Barlowia

Scientific classification
- Domain: Eukaryota
- Kingdom: Animalia
- Phylum: Arthropoda
- Class: Insecta
- Order: Lepidoptera
- Superfamily: Noctuoidea
- Family: Erebidae
- Tribe: Lymantriini
- Genus: Barlowia Talbot, 1929

= Barlowia =

Genus of moths

Barlowia is a genus of moths in the subfamily Lymantriinae. The genus was erected by George Talbot in 1929.

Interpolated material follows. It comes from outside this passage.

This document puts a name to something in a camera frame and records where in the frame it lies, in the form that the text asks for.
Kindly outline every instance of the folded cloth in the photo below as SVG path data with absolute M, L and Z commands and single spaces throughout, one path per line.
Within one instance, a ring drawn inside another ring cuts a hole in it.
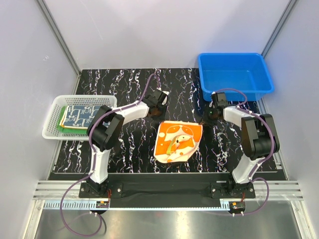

The genus was named after Harold Barlow, a colonial civil servant in Nyasaland (now Malawi), who was a keen amateur lepidopterist. Barlow discovered male and female specimens of the Barlowia zelotes species in 1925, near Zomba, Nyasaland. He sent them to the British Museum, where they were classified by Talbot. Those specimens are still held by the Natural History Museum in London: see the link below for a photograph of them taken in 2007 (©The Trustees of the Natural History Museum, London).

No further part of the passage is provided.